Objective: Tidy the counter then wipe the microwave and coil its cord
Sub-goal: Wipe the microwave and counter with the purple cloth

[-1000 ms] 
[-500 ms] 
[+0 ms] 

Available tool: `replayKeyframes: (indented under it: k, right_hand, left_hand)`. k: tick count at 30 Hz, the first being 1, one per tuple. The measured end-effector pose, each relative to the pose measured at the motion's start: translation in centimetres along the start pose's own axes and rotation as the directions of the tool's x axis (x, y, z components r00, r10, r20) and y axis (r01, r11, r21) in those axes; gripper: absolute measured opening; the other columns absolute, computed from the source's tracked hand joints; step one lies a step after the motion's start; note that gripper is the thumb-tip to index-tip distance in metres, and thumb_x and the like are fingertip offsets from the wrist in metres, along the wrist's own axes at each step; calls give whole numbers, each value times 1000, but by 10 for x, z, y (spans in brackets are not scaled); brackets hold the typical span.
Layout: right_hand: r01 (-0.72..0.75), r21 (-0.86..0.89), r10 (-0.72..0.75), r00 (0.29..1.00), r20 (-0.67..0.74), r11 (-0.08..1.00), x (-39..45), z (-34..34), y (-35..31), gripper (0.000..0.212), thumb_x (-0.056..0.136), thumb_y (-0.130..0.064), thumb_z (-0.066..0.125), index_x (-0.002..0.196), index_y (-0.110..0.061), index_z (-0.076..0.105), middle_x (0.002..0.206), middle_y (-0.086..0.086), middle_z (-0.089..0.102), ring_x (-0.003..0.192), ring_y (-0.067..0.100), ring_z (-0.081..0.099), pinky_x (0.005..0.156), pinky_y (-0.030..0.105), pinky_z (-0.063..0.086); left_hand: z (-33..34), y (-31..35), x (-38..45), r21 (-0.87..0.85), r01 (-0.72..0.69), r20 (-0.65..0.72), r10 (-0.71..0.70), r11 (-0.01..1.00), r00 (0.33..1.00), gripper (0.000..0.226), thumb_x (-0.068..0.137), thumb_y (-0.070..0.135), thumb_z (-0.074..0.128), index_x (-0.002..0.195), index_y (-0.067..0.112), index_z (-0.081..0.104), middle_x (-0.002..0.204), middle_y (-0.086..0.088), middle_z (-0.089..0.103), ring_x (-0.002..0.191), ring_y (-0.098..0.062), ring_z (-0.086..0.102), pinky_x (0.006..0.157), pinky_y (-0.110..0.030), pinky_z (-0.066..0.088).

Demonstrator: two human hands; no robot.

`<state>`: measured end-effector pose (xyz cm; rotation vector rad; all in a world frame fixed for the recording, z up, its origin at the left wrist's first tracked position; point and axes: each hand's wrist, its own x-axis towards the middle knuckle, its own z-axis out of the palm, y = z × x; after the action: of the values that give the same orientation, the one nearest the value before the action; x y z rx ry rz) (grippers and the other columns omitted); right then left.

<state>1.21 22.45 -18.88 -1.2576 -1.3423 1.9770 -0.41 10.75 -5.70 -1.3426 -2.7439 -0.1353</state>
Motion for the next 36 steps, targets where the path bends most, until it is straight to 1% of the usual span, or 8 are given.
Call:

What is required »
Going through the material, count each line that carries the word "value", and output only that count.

Solution for this exercise »
2